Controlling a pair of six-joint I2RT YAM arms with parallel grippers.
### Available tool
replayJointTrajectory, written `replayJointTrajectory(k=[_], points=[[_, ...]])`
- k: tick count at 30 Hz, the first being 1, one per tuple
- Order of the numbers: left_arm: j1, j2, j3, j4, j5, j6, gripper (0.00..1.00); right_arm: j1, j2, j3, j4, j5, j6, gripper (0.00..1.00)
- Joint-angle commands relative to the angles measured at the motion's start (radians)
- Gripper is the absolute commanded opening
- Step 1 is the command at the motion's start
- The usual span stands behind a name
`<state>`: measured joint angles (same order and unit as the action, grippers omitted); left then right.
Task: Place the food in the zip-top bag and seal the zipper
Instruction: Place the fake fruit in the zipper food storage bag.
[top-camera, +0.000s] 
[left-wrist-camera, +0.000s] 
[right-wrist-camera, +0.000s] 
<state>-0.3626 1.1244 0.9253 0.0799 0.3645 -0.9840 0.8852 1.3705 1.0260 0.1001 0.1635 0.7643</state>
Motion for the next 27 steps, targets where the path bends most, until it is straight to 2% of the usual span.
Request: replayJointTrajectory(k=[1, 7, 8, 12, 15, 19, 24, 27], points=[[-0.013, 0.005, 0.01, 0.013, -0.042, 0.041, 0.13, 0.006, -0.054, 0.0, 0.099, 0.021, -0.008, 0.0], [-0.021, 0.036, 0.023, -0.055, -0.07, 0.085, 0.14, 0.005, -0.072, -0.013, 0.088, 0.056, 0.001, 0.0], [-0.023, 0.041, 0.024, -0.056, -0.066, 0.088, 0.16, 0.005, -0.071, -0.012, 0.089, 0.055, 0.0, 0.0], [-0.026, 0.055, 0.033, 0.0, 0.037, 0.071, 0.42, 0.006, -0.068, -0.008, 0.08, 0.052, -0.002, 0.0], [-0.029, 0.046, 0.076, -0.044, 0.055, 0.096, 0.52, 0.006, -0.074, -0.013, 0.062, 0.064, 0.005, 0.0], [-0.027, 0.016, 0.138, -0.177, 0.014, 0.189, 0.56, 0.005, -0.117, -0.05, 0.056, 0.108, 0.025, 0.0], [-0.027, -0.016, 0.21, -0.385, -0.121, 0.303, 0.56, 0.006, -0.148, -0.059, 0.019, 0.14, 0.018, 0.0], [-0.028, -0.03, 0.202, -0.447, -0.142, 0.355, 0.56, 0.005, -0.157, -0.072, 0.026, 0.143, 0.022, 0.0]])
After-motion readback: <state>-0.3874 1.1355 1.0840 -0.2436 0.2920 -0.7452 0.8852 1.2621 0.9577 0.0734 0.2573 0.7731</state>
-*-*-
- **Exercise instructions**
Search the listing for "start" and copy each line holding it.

- **Exercise result**
- Joint-angle commands relative to the angles measured at the motion's start (radians)
- Step 1 is the command at the motion's start

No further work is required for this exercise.